I'm not so sure about that, if we are talking about you and another person and air is running out - no initiation of force by a third party.

You said it at the start of your post: "..an external threat of death doesn't excuse initiation of force that cannot be later made good."

Just a couple other thoughts. 'The Ethics of Emergencies' is mainly about helping strangers as it relates to altruism, not about scenerios like running out of air, or initiation of force. (Just wanted to throw that in, it's been on my mind.)

And, if you think about it, it really is hard to come up with an example (like running out of air) that works in reality. Leaving aside that people very rarely get into this situation, how do they know when the air will run out? How do they know when they will be rescued? Are they sure escape is impossible?

You're correct - an external

Duncan Bayne's picture

You're correct - an external threat of death doesn't excuse initiation of force that cannot be later made good.

While it may be acceptable to steal in emergencies if you promptly repay the victim, as in the pharmacy example cited by Rand, just plain murdering someone is inexcusable, because you can't make good the IOF later on. Breaking into a pharmacy is one thing; killing someone to steal his medicine is a different thing entirely.

However, the scenerio I raised is, I think, an exception - because any action except prompt suicide will lead to the death of the other actor. So, by choosing to continue his life for any significant period, either actor is dooming the other.

As for my personal response to this scenario? I really don't know how I would respond; obviously it would depend largely upon the identity of my companion. But regardless of which option I or my companion chose, one thing would be clear: that choice would be outside the realm of ethics.

read on.....

Repairmanjack's picture

http://www.jeffcomp.com/faq/mu...

"Norman Fox:
Miss Rand, I think I see a distinction here that would be very important because there may be some doubt in the mind of a listener. A distinction between a situation (in which a person*) in which the force is initiated, or a person who is in an unfortunate circumstance. To go back to the original example, if a man were merely in an unfortunate circumstance, he has no right, as far as I can see, to take something from another man just because he's in an unfortunate circumstance.

Ayn Rand:
No (agreeing with Norman Fox)."

* - I think this should be removed, a mistype or speak perhaps?

I may be wrong, but I read this to mean that Person A is out of the picture and the 'breathable air' scenerio rears it's ugly head.

Also, think about your example of running out of breathable air. Could you really, unprevoked, kill the other person? Let me make it more interesting. What if it was an 8 year old little girl?

The argument being that, by

Duncan Bayne's picture

The argument being that, by choosing to continue to live in the short term, my companion is dooming both of us? Sure, but exactly the same argument applies to me in that case also.

Here, I'm inclined to agree with Rand:

In a case of that kind, you cannot morally judge the action of Man B. Since he is under the threat of death, whatever he decides to do is right, because this is not the kind of moral situation in which men could exist.
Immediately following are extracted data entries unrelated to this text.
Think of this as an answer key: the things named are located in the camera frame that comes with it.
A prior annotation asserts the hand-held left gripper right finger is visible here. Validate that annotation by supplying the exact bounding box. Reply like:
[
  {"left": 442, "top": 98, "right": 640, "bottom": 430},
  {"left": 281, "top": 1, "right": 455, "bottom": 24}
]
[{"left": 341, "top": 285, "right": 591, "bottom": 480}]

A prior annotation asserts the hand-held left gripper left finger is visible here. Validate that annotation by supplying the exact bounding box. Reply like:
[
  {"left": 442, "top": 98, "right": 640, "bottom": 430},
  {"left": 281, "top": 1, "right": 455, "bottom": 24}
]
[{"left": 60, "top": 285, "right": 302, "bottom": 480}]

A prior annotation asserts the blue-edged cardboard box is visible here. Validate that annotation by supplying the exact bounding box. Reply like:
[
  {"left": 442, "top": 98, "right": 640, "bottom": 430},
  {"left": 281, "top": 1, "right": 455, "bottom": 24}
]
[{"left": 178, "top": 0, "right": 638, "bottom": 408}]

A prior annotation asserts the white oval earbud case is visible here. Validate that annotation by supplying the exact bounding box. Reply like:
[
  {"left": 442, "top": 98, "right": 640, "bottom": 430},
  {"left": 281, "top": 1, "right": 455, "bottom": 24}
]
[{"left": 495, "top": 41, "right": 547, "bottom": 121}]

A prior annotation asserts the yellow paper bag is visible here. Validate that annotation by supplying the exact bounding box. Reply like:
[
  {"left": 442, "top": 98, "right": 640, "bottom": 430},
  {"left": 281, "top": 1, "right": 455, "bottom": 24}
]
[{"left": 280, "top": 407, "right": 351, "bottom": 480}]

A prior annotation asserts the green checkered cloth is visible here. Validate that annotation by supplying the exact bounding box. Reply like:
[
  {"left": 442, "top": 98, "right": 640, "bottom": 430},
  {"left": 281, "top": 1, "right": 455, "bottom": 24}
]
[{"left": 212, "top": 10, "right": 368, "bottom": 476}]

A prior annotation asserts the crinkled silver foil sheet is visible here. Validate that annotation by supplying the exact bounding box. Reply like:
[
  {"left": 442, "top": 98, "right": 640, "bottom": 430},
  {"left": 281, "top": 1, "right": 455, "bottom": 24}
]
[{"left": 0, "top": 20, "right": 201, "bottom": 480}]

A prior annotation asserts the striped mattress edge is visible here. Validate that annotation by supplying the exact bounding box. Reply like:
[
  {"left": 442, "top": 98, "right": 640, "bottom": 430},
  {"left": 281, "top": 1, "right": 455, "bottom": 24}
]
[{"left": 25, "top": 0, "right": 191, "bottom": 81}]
She was talking of a situation where Man A was ordering Man B to initiate force against Man C, on pain of death. I suspect this case falls under the same category, with Man A replaced with the crisis in question (i.e., running out of breathable air).

Duncan

Jody Gomez's picture

I would think at that point it becomes nothing more than a matter of self defense. It's unfortunate circumstances, but still self-defense.

A more interesting exercise

Duncan Bayne's picture

A more interesting exercise in emergency ethics is to focus on the self. Consider this not-so-hypothetical scenario (it has happened many times throughout history in various guises):

You, along with one other person, are trapped somewhere (let's say, a submarine).

Rescuers are coming, but they will not be able to reach you until a short while after your air supply runs out. Let's further simplify things by saying your companion is incapacitated; he is incapable of significant physical exertion until medial assistance arrives.

If you were to murder your companion, you would certainly live. If you were to commit suicide, your companion would certainly live. Your companion however has clearly expressed his desire to not be murdered, and to not commit suicide.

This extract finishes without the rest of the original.